[PATCH] D75746: [LoopVectorizer] Simplify branch in the remainder loop for trivial cases
Ayal Zaks via Phabricator via llvm-commits
llvm-commits at lists.llvm.org
Fri Apr 3 07:29:59 PDT 2020
Ayal added inline comments.
================
Comment at: llvm/lib/Transforms/Vectorize/LoopVectorize.cpp:3107
+ // If VFxUF is 2 and vector loop is not skipped then remainder executes once.
+ if (VF * UF == 2 && !areSafetyChecksAdded()) {
+ if (BasicBlock *Latch = OrigLoop->getLoopLatch())
----------------
danilaml wrote:
> Ayal wrote:
> > danilaml wrote:
> > > Ayal wrote:
> > > > danilaml wrote:
> > > > > I think this check is enough unless there are other cases in which "remainder loop has `N % (VF*UF)` iterations doesn't hold.
> > > > Note that the trip count of the remainder loop may be **equal** to VF*UF, when loop `requiresScalarEpilogue()`; so in the above special case of VF*UF==2 remainder loop may iterate once **or twice**.
> > > >
> > > > Note that `emitMinimumIterationCountCheck()` also takes care of the case where adding 1 to the backedge-taken count overflows, leading to an incorrect trip count of zero; here too "remainder" loop iterates (much) more than once.

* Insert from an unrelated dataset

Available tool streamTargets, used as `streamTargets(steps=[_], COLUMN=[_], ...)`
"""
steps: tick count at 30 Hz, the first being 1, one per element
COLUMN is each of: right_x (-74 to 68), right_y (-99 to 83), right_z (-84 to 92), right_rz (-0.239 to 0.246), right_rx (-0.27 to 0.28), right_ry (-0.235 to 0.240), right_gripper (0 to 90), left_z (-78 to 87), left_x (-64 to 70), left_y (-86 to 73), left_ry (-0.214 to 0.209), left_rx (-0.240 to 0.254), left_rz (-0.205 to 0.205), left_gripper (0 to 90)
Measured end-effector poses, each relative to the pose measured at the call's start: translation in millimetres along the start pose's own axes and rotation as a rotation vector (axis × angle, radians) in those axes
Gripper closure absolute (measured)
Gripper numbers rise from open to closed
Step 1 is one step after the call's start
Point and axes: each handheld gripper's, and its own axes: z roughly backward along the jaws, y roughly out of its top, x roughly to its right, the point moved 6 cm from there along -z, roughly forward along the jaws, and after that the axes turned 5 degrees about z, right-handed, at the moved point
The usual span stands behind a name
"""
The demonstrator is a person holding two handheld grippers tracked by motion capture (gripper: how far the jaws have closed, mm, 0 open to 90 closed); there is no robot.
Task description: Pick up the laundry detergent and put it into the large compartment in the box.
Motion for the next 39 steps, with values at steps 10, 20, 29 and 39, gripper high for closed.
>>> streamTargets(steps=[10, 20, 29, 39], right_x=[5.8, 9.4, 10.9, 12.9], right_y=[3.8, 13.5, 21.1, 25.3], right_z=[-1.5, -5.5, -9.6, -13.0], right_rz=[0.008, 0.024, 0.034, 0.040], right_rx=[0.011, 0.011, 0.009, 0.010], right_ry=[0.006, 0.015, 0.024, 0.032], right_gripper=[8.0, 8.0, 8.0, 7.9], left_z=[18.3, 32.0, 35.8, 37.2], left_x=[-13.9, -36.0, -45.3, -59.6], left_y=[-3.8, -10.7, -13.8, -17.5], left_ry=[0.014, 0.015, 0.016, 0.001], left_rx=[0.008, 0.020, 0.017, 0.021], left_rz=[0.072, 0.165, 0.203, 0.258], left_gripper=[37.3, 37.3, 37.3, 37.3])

> > > Thanks. I knew I might've missed something. This makes me more skeptical about potential llvm.assume solution.
> > > Am I understanding your note correctly, that adding requiresScalarEpilogue check is enough?
> > Adding `requiresScalarEpilogue()` check is enough to handle the first case, but not the second case.
> > One way to try and handle the second case is to change `getOrCreateVectorTripCount()` so that it relies on `PSE::getBackedgeTakenCount()` w/o adding 1 to it, as this addition (done by `getOrCreateTripCount()`) may overflow to zero.
> > See r209854, and the `max_i32_backedgetaken()` test it added to test/Transforms/LoopVectorize/induction.ll.
> >
> > Another way may be to check if/when adding 1 is known not to overflow.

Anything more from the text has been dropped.